La solidarité envers les sinistrés du cyclone Chido à Mayotte
Selon le chef de la police municipale de Mamoudzou, Andane Mdogo, la police ne fait pas de distinction entre les personnes en situation régulière ou irrégulière pour porter assistance aux sinistrés du cyclone Chido à Mayotte. Les autorités mahoraises craignent un nombre important de victimes, en particulier dans les bidonvilles où vivent de nombreux Comoriens.
Anfane Mdogo souligne que dans de telles situations, la priorité est d’apporter de l’aide aux sinistrés et de les orienter vers des centres d’hébergement. Il insiste sur le fait que l’aspect administratif n’est pas une préoccupation immédiate, mais que les personnes en situation irrégulière pourront être recensées lors de leur passage dans ces centres.
Les secours sont grandement attendus pour rétablir les services essentiels tels que l’eau potable, l’électricité, l’internet et le réseau téléphonique.
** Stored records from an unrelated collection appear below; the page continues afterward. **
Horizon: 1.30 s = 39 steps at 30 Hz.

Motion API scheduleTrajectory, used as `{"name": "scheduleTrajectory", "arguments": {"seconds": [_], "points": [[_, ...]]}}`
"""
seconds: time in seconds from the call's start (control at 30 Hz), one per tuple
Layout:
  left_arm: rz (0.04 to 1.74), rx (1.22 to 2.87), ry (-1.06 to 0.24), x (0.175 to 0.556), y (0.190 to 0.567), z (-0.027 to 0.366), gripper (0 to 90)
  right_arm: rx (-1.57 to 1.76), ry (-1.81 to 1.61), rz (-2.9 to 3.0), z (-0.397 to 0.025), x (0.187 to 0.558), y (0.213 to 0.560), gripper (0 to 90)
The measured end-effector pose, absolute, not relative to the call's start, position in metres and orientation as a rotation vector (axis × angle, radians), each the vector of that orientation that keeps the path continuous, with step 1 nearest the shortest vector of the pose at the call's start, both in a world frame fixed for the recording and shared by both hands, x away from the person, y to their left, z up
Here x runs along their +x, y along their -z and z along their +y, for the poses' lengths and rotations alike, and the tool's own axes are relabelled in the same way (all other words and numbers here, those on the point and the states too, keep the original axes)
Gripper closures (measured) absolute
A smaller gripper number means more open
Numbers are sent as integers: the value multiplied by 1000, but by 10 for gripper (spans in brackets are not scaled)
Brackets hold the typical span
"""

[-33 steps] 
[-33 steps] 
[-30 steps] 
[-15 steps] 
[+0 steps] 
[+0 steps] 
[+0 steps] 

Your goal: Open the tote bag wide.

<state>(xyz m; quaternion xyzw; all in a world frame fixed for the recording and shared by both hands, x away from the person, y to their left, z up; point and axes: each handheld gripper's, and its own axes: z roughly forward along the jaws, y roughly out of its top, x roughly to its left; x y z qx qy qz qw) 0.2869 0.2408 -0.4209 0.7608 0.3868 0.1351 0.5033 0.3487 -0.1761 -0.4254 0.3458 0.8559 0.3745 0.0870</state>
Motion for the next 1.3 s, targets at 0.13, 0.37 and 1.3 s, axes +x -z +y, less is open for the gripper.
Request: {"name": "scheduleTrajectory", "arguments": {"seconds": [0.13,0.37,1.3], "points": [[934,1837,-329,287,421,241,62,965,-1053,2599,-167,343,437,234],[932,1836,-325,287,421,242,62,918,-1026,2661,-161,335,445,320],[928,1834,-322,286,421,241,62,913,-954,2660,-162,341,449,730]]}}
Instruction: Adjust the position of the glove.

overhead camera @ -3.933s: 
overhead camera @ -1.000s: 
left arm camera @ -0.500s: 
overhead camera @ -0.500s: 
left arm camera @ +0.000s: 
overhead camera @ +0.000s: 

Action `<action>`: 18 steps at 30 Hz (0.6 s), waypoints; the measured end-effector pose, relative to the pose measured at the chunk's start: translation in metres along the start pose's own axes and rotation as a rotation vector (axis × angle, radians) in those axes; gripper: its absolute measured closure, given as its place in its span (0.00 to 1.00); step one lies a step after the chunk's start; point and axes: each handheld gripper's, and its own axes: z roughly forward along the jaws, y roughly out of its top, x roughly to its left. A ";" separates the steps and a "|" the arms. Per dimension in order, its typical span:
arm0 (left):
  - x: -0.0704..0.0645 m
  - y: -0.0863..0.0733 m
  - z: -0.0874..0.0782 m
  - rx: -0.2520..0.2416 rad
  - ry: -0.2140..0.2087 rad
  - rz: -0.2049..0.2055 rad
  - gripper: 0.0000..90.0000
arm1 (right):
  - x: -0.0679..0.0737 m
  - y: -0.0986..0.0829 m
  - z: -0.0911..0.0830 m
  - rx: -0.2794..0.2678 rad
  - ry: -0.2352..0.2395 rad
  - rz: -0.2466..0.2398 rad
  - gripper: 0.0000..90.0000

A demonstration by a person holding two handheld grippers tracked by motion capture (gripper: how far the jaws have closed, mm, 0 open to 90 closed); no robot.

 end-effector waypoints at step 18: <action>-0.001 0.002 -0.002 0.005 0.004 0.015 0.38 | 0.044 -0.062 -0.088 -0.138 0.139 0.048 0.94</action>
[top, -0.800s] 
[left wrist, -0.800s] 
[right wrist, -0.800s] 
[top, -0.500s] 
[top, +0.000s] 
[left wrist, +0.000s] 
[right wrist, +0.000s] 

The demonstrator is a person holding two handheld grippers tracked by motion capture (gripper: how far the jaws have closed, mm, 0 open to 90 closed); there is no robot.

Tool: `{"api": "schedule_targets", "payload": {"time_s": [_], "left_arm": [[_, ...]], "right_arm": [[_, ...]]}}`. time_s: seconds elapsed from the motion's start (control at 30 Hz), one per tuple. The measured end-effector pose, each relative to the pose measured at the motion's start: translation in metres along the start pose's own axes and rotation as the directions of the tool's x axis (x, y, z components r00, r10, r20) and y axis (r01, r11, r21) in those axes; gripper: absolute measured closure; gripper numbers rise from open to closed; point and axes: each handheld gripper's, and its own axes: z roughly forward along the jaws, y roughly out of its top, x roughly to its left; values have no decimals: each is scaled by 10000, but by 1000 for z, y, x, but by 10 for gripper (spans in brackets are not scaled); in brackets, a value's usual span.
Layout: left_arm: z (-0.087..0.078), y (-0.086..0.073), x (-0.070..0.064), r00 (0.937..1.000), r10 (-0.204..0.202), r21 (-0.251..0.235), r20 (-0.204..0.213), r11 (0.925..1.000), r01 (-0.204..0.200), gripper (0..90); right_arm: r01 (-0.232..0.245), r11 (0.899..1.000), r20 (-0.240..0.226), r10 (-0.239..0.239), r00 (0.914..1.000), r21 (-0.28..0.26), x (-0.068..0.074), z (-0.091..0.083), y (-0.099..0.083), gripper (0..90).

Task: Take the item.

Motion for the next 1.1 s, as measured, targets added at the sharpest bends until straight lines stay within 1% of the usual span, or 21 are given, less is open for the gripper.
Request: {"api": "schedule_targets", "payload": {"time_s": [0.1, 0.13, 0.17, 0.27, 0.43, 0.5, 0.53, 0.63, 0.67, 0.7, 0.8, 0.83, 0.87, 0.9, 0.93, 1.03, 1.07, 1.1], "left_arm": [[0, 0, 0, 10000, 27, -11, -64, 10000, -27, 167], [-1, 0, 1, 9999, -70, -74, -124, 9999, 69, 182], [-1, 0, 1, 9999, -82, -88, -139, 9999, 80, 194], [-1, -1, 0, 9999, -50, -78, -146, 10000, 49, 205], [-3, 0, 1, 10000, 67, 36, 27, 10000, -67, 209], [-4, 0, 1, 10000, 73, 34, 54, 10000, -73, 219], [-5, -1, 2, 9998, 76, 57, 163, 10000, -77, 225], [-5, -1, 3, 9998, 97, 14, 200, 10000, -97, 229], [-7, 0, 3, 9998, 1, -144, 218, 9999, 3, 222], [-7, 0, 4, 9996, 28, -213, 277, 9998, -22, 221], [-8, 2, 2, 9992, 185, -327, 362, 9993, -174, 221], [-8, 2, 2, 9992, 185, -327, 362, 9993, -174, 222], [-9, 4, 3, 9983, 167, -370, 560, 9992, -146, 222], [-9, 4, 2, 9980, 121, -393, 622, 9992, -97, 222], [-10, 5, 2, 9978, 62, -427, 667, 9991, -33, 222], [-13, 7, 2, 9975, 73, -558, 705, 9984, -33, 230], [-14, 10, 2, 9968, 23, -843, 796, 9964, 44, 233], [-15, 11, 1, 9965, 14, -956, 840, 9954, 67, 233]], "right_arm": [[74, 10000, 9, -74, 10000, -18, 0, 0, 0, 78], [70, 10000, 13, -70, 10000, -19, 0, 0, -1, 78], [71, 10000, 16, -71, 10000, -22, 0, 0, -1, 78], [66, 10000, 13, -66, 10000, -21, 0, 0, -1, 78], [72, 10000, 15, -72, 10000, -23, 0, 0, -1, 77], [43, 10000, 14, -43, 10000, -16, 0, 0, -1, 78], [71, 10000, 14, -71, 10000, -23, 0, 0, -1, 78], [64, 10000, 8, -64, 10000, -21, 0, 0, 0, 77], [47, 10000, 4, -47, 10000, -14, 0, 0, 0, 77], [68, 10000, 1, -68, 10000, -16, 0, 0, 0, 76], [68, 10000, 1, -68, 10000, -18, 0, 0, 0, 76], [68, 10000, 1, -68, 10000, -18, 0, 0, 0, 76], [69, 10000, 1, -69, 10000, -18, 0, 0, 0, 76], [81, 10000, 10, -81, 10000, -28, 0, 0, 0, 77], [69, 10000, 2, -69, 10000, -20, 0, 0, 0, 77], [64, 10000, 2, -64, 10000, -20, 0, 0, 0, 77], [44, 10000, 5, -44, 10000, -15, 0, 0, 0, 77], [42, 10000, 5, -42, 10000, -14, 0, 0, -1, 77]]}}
De nombreuses personnes sont dans l’incapacité de contacter leur famille, ce qui souligne l’urgence de la situation. Les pillages commencent à diminuer, notamment avec le rétablissement progressif de l’électricité la nuit.
Cependant, le chef de la police municipale reconnaît que les ressources sont limitées, avec seulement 60 agents pour 80 000 habitants à Mamoudzou. Il souligne la nécessité de revoir la stratégie et de prioriser les missions pour assurer une assistance sur le long terme, sans épuiser les ressources humaines disponibles. Les semaines, les jours et les nuits seront longs, et il est essentiel de gérer les effectifs de manière efficace pour répondre aux besoins de la population sinistrée.